O ne anlatırsa anlatsın, güzel anlatıyor.
E bir de konu aşk olunca...
Tadında yenir mi yenmez mi siz karar verin...
* Aşk hakkında bu kadar yazı yazmışsın. O zaman
soruyorum: Aşkın hayatımızdaki yeri?
- Eskisine göre
azaldı. Daha çok dilde, daha az gönülde. Belki de bu ikisi arasında
bir ilişki var. Belki de değil öyle: Aşk, kalbimizde azaldıkça,
dilimizde çoğalıyor. O meşhur Kızılderili öyküsündeki gibi. Beyaz
adam soruyor: “Niye şarkılarınız hep suyla alakalı?” Kızılderili
cevap veriyor: “Kıtlık çekiyoruz da ondan! Peki ya sizin
şarkılarınız niye hep aşk üzerine...”
* Kitabın, içeriğinden önce prezervatifli kapağı ilgi
çekti...
- Hiçbir görsel, meramımı daha iyi
anlatamazdı. Kapak tasarımcılarının aklına geldi. Hoşuma gitti.
Oğlum, ergenlik çağında. Onların kuşağını bizimkiyle kıyaslıyorum.
Bir
paradoks var.
* Nedir o?
- Aşk imkân dahiline girdikçe
imkânsızlaşıyor sanki. şöyle anlatayım: Kadın ve erkek, önceki
kuşaklara göre bugün çok daha rahat ilişki kurabiliyor. Ama
yalnızlık, ayrılık, mutsuzluk da tavan yaptı. Genelleme yapılamaz
tabii ama büyükşehirlerde, bir gecelik ilişki acayip yaygın.

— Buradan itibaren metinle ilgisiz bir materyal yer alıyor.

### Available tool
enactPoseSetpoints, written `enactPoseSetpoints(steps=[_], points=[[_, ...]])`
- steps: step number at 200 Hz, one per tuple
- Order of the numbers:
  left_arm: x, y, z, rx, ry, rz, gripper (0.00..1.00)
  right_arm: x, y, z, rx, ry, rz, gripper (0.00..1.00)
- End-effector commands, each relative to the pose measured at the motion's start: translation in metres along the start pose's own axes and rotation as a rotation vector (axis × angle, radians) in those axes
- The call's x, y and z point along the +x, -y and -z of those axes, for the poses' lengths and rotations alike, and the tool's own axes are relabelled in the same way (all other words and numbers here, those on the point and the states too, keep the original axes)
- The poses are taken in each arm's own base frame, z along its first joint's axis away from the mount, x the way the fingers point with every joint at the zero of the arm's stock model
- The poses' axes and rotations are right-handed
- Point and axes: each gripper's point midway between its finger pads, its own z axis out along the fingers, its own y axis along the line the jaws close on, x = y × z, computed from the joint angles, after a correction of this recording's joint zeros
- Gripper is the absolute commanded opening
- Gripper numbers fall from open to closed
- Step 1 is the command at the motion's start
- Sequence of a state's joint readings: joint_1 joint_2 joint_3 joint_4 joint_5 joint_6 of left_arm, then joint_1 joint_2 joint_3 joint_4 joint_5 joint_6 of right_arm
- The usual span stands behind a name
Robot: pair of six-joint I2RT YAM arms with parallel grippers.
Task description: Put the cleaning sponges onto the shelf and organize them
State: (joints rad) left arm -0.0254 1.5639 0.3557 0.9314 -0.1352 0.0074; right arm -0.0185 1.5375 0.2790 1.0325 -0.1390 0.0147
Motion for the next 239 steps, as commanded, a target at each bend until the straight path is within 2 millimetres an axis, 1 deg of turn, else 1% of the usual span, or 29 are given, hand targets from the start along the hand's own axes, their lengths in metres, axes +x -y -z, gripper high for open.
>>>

Kavuşmak kolaylaştı ama terk etmek de. Aşk zorlaştı, seks
kolaylaştı. O zaman n’oldu? Aşk, şiirini kaybetti.
* Aşkla, mesafe arasında ters orantı mı
var?
- Galiba. ınsan kendine şu soruları sormadan
edemiyor: Aşk, kudretini, ilk insandan beri yasaklanan bir meyve
oluşundan ve vuslat uğruna verilen mücadeleden mi alıyor? Hatta,
bir adım ötesi, aşk dediğimiz bu mu? Dokununca solan bir çiçek.
Yaklaştıkça kaybolan bir serap. Seçenek çoğaldıkça hepsini deneme
isteği, ‘yasak meyve’nin tadını arar hale mi getirdi?

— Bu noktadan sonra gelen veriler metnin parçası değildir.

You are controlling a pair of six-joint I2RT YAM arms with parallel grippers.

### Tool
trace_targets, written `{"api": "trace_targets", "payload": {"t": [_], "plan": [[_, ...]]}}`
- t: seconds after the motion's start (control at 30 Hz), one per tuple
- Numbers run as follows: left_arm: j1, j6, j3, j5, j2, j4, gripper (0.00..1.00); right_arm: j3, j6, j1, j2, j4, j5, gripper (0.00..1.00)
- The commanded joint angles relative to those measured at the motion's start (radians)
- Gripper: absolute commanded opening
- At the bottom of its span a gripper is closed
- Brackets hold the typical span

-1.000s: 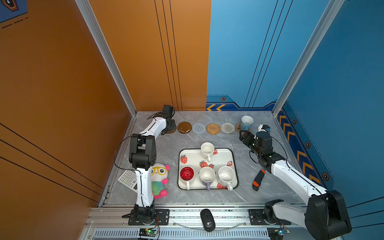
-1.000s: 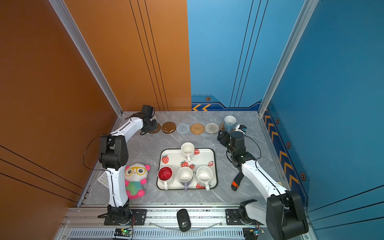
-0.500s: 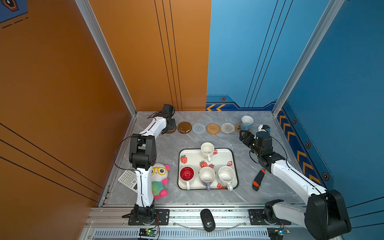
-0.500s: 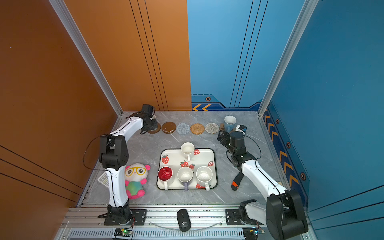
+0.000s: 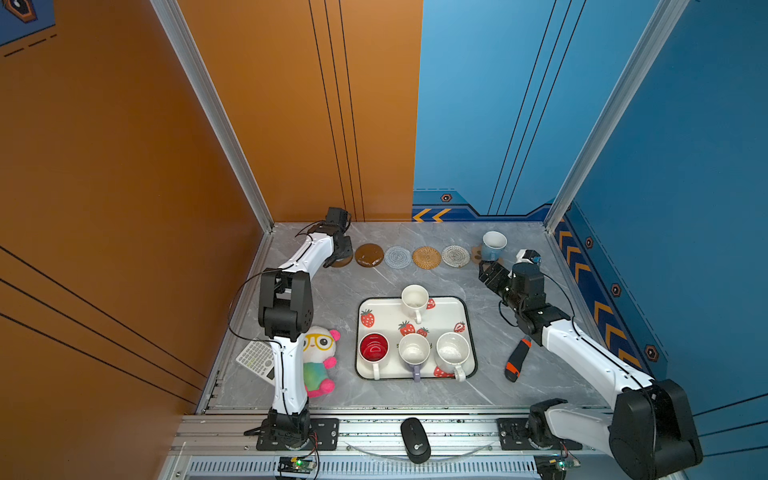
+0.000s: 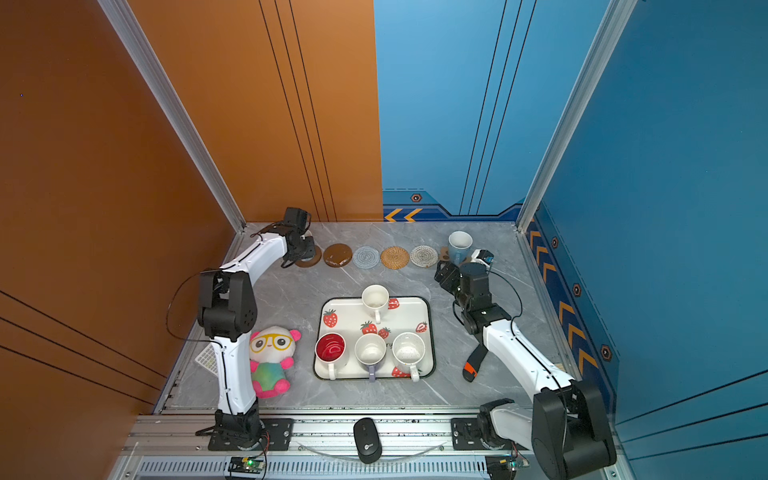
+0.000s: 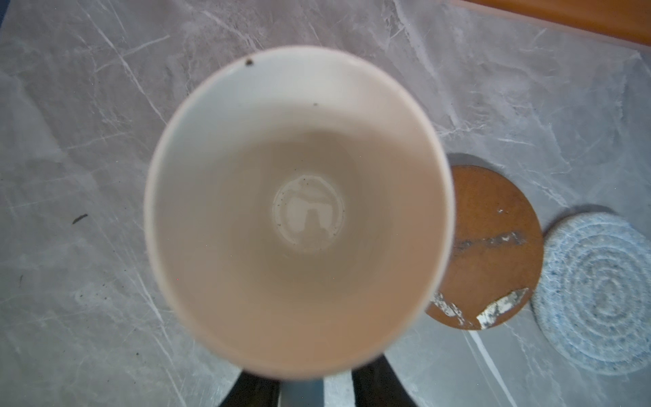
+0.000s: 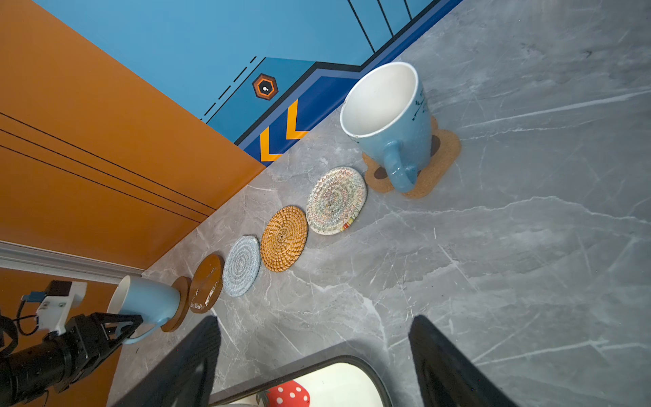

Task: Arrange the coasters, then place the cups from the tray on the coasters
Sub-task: 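Lower the held mug onto the brown wooden coaster with the left gripper, then open the left gripper and raise it away from the placed mug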

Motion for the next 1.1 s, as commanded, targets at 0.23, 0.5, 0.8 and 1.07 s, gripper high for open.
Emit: {"api": "trace_targets", "payload": {"t": [0.23, 0.5, 0.8, 1.07], "plan": [[-0.091, 0.045, -0.099, -0.11, -0.239, 0.014, 0.39, 0.019, 0.009, 0.007, -0.043, -0.015, -0.02, 0.83], [-0.188, 0.036, -0.267, -0.116, -0.435, 0.127, 0.4, 0.032, 0.008, 0.041, -0.075, -0.044, 0.003, 0.83], [-0.38, -0.012, -0.497, -0.187, -0.666, 0.282, 0.47, 0.135, -0.034, 0.14, -0.032, -0.114, 0.015, 0.83], [-0.469, -0.063, -0.707, -0.229, -0.802, 0.373, 0.52, 0.308, -0.165, 0.236, -0.01, -0.3, 0.008, 0.83]]}}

* Hem âşık, hem evli, hem arzulu olunamaz
mı?
- Herkesin bunu aradığını tahmin ediyorum.
Yapabilenlere ne mutlu! Dominique Simonnet diyor ki, “Kadın ve
erkek arasında üç bileşen var: Aşk, seks ve evlilik. Tarih boyu bu
üçünü bir türlü bir araya getiremedik!” Rönesans’a kadar Avrupa’da
kilise, kadınla erkeğin yatakta bile birbirine temasına izin
vermiyordu. Temasın yegane amacı çocuktu. Sonra, ‘aşk izdivaçları’

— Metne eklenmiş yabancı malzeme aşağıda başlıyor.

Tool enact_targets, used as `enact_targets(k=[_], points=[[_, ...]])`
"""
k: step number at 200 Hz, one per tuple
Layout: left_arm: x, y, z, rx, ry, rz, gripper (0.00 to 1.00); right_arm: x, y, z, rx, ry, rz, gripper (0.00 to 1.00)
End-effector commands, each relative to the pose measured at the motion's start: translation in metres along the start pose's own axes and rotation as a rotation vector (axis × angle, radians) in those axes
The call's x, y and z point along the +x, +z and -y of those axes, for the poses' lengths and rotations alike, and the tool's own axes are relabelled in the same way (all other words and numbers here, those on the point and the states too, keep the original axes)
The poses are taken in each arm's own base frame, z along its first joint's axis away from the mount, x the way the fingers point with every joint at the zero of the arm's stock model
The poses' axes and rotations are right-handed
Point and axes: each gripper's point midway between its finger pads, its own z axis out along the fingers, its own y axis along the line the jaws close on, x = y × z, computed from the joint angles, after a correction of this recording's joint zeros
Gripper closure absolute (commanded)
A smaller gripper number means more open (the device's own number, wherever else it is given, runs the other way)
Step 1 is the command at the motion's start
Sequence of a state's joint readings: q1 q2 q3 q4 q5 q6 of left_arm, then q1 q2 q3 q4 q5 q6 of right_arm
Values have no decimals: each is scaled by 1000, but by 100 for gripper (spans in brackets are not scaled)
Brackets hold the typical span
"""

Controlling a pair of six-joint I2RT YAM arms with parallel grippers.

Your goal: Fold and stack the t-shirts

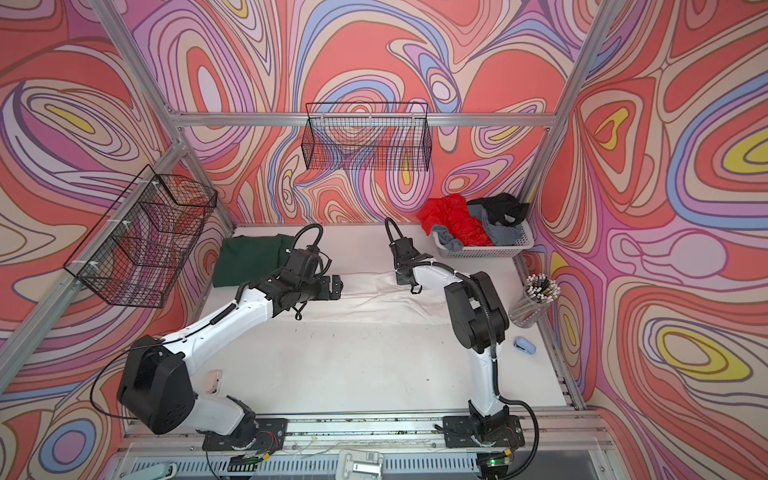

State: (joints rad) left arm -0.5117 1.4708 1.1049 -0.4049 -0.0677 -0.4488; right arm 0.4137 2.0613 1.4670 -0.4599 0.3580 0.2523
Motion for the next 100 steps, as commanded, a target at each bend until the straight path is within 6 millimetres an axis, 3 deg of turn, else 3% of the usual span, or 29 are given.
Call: enact_targets(k=[1, 10, 34, 48, 100], points=[[1, 2, -3, -25, 6, -13, 0, -11, -2, 4, 36, 16, 28, 100], [1, 2, -3, -25, 7, -14, 0, -12, -4, 3, 23, 16, 25, 100], [1, 4, -3, -25, 8, -15, 0, -12, -12, -24, -138, 9, 4, 75], [2, 6, -2, -24, 7, -18, 0, -9, -13, -36, -208, 6, -12, 67], [2, 7, -1, -21, 8, -26, 0, 4, 11, -33, -139, -34, -74, 64]])
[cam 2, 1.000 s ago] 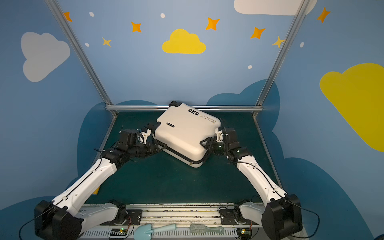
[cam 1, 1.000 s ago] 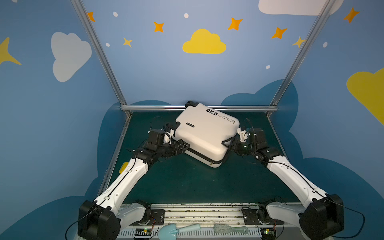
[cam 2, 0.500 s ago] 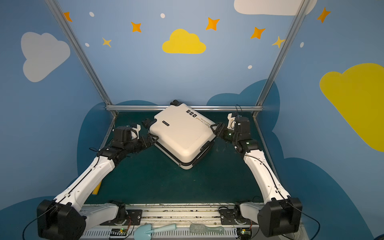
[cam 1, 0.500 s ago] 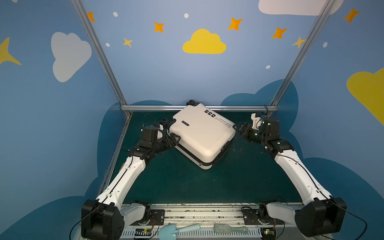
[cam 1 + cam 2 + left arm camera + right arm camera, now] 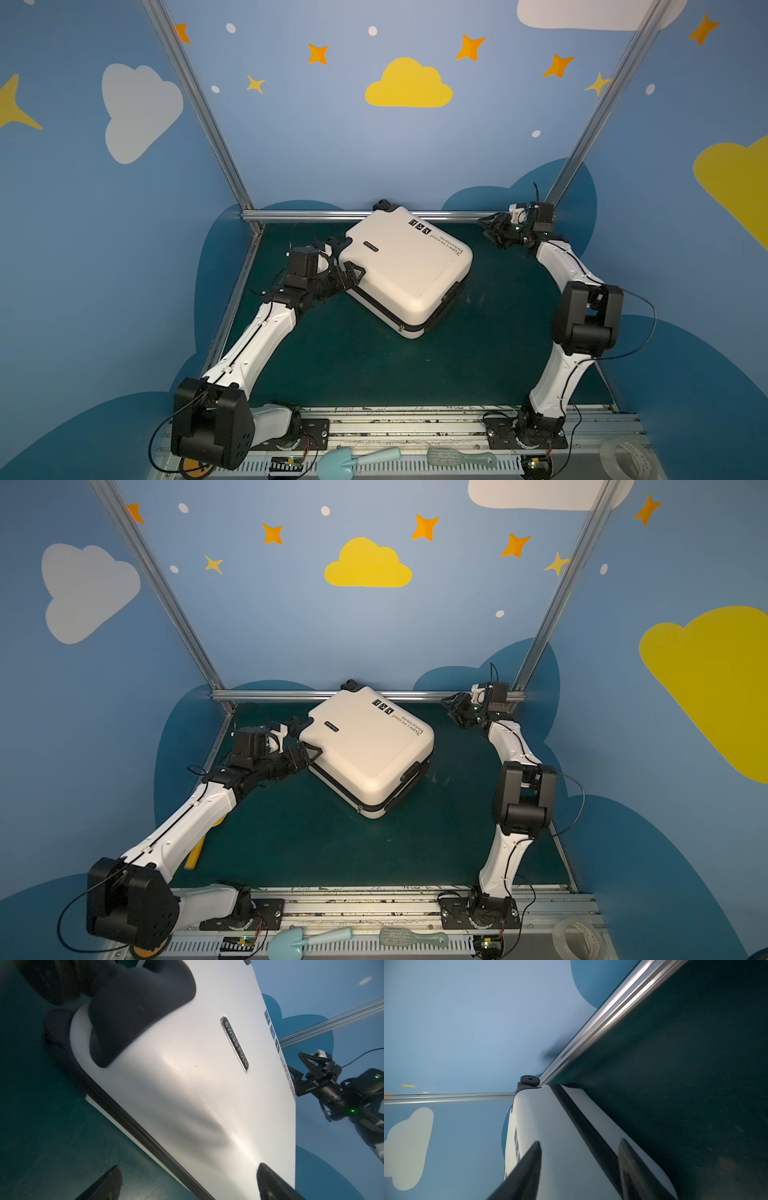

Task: Pack the luggage

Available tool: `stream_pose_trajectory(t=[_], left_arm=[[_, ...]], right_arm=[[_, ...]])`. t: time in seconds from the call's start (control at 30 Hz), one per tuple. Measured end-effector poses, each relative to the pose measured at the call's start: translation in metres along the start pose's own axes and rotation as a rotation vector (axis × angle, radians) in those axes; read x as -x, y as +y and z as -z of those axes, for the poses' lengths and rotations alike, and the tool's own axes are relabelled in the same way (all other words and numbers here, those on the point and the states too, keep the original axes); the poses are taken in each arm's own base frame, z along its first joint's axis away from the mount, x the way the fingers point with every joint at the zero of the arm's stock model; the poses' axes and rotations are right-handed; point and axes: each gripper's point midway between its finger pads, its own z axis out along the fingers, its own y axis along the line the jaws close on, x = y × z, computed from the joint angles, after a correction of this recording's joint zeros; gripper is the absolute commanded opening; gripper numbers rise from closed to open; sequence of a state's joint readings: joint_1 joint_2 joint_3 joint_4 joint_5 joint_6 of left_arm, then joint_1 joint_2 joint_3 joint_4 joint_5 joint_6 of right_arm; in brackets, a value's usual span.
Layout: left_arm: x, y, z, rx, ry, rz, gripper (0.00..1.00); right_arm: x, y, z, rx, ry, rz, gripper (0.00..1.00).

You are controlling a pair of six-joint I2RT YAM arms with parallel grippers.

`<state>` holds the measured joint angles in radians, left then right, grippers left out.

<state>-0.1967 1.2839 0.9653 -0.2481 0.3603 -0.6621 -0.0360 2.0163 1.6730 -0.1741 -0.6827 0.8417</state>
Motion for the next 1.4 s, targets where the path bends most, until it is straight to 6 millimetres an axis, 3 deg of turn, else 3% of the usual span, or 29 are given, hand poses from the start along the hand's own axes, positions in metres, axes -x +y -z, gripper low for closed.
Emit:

başladı. Seks hâlâ tabuydu. 1960’lardan sonra seks, hürriyetini
ilan etti. Ama bu defa, evlilik sallanmaya başladı. Serbest aşk,
yuvaları yıktı. Türkiye’de de bizim kuşağın erkeklerinin buluğ
çağında yaşadığı, ‘hazsız aşklar’ ne kadar kötüyse, bugünkü ‘aşksız
hazlar’ da o kadar kötü...
* Yani aşkın serbestleşmesi fena mı?
- Olur mu? Kuşaklar boyunca bunu bekledik. Ama ‘serbesti’ ile
‘özgürlük’ü karıştırmamak lazım. Serbestiden, iplerin sistem
tarafından kontrollü salıverilmesini anlıyorum. Özgürlükten ise,
insanların sisteme meydan okuyarak hareket alanını genişletmesini.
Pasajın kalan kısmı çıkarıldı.